I love color . I love jewelry. REAL jewelry. And yes, I even love fur.
But I don't love showing it now. I mean, seriously, can I really be strutting down 5th Avenue looking like a fashion peacock when there are actually seats on the subway during rush hour because less people have jobs to go to? The Wholefood lines look shrunken. "South Pacific" has seats on a Saturday night and you can get into Nobu without having to know Robert DeNiro.
It's a brave new world.
Toning down is the prevailing style and, you are in good company. Anna Wintour has been spotted wearing the SAME fur collared coat 3 times this week. My friend Teri Agins at the Wall Street Journal is shopping her closet and turned up skinny black leather pants which are still all over the runways. Fashionista Nina Garcia tells me her staple is her $20 cotton tee shirt.

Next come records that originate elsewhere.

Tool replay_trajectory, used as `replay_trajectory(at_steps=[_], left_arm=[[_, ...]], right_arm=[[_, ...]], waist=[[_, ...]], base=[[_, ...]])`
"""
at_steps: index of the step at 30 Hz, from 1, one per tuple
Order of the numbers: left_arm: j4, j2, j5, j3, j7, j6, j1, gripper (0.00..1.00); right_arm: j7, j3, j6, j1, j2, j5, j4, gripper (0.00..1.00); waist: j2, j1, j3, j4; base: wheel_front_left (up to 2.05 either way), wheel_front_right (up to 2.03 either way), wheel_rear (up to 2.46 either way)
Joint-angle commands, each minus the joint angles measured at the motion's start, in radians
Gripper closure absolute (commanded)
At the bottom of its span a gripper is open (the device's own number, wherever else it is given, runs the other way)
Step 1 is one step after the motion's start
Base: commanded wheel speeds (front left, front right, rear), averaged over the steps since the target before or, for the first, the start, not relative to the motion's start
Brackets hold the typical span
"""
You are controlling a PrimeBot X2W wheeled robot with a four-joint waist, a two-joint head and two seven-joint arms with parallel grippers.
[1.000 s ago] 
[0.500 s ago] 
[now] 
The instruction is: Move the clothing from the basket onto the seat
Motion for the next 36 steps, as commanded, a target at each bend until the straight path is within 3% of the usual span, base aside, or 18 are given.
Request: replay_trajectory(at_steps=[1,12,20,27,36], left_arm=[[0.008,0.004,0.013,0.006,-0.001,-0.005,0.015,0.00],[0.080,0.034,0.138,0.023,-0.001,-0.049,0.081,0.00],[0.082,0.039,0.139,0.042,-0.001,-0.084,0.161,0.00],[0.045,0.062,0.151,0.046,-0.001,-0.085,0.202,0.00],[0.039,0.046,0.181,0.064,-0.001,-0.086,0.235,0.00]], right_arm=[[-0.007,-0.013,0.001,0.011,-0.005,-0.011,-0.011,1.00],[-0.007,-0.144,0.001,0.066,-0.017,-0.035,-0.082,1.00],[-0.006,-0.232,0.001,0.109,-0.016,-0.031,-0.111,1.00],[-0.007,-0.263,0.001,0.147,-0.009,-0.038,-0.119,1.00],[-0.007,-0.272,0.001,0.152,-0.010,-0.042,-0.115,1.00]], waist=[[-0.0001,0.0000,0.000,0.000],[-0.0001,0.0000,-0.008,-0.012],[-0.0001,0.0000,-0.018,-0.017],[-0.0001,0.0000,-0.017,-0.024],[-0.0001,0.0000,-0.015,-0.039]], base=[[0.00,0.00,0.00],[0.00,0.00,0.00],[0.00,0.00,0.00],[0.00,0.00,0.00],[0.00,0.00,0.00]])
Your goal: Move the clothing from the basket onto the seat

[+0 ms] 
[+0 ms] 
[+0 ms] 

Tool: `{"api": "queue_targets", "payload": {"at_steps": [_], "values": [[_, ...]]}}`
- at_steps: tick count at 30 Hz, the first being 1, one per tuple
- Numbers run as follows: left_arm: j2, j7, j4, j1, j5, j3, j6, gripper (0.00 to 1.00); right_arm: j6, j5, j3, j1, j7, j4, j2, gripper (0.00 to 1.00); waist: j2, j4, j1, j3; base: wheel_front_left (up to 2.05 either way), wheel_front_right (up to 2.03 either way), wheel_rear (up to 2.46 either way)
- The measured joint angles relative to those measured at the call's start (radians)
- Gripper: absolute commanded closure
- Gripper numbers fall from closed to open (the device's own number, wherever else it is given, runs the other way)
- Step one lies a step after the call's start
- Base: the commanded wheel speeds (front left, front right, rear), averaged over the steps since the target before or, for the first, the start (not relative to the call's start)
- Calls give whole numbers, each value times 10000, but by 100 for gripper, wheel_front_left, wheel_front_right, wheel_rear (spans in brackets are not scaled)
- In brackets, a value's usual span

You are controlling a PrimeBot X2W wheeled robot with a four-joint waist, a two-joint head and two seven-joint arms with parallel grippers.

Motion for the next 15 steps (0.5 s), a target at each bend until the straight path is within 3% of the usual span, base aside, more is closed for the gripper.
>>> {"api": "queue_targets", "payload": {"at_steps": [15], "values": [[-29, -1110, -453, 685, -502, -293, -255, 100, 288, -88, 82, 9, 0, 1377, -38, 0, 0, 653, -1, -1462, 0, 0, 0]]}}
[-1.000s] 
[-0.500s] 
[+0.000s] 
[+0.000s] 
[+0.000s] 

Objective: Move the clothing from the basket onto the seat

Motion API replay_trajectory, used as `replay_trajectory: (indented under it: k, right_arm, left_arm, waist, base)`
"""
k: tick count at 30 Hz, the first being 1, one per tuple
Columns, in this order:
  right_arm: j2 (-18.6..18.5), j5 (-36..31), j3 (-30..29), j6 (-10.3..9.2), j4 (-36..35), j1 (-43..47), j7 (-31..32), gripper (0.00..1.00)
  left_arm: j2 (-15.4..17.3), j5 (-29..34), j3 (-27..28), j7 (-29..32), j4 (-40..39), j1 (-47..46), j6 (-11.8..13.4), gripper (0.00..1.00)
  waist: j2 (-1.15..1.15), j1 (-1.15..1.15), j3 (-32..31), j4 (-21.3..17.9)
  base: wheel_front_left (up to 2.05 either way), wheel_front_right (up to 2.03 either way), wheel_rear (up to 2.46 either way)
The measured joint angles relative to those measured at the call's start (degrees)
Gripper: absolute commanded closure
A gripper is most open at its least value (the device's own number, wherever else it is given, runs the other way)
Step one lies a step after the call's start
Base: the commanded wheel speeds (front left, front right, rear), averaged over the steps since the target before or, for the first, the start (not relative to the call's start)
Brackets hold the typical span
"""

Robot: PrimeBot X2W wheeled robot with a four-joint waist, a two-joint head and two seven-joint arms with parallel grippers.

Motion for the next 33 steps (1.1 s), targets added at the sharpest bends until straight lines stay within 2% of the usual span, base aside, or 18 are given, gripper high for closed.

My friend Lee Keating who owns ski shops in Colorado tells me her Aspen elite clientele shop in secret. They won't buy expensive things if anyone is in the store..."they will call me afterwards and have me send it, " she says. Few, she says, buy "anything that looks rich...only something that looks technical...like they are doing something...hiking, biking skiing." What's next, shopping in the shadows in a dark alley?
Guess I'll order that trench coat after all.
And if zero conjures up your bank balance not your skirt size, there is hope yet. I see those slits on the runway Michael Kors is showing, "the mini skirt for all ages" as he calls it, and I think "mmm" just slit up a few old skirts lurking in the back of your closet and...voila! You're on trend. How about those Marc Jacobs shoulders pointing to heaven in a rainbow of colored jackets?? Stuff some Velcro (dare I say) shoulder pads into one of those jackets in your closet and, well, Linda Evans, eat your heart out.
As for the stores who are looking for love in all the wrong places, I wonder how DO buyers cut through the bull in a bear market and decide what to buy? At the shows this week, buyers from two major chains confessed, off the record, that their budgets for buy are off 40% and designers are indeed not showing as many styles. Buyers armed with their fashion crystal balls DO know that the most important accessory of the season is longevity.
Pieces that are going to go the distance for many seasons to come are what's hot, because we may all have to head to our fashion bunkers for a bit and come out again when the forecast is a little brighter.